YOUR TASK: Check every line below, and copy those that include "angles".

INPUT DATA:
☆ ☆ ☆ ☆ ☆

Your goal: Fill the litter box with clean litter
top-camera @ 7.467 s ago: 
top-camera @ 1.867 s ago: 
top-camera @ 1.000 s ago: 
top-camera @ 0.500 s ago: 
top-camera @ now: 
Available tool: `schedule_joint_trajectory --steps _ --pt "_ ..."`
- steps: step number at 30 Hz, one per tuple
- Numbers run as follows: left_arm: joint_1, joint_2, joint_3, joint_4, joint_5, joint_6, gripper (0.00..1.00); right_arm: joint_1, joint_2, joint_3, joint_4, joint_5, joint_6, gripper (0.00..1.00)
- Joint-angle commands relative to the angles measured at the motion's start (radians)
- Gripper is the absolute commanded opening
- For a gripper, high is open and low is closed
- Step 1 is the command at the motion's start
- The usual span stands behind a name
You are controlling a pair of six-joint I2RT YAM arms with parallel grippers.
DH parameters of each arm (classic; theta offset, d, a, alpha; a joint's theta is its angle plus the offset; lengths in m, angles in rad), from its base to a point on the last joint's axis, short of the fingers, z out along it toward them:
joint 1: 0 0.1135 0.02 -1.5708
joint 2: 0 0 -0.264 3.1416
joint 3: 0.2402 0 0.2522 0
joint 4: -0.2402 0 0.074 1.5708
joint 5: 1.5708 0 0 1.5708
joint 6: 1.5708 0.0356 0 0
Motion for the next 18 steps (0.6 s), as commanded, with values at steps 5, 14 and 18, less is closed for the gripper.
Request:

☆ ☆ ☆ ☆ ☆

PROBLEM SOLUTION:
- Joint-angle commands relative to the angles measured at the motion's start (radians)
DH parameters of each arm (classic; theta offset, d, a, alpha; a joint's theta is its angle plus the offset; lengths in m, angles in rad), from its base to a point on the last joint's axis, short of the fingers, z out along it toward them:

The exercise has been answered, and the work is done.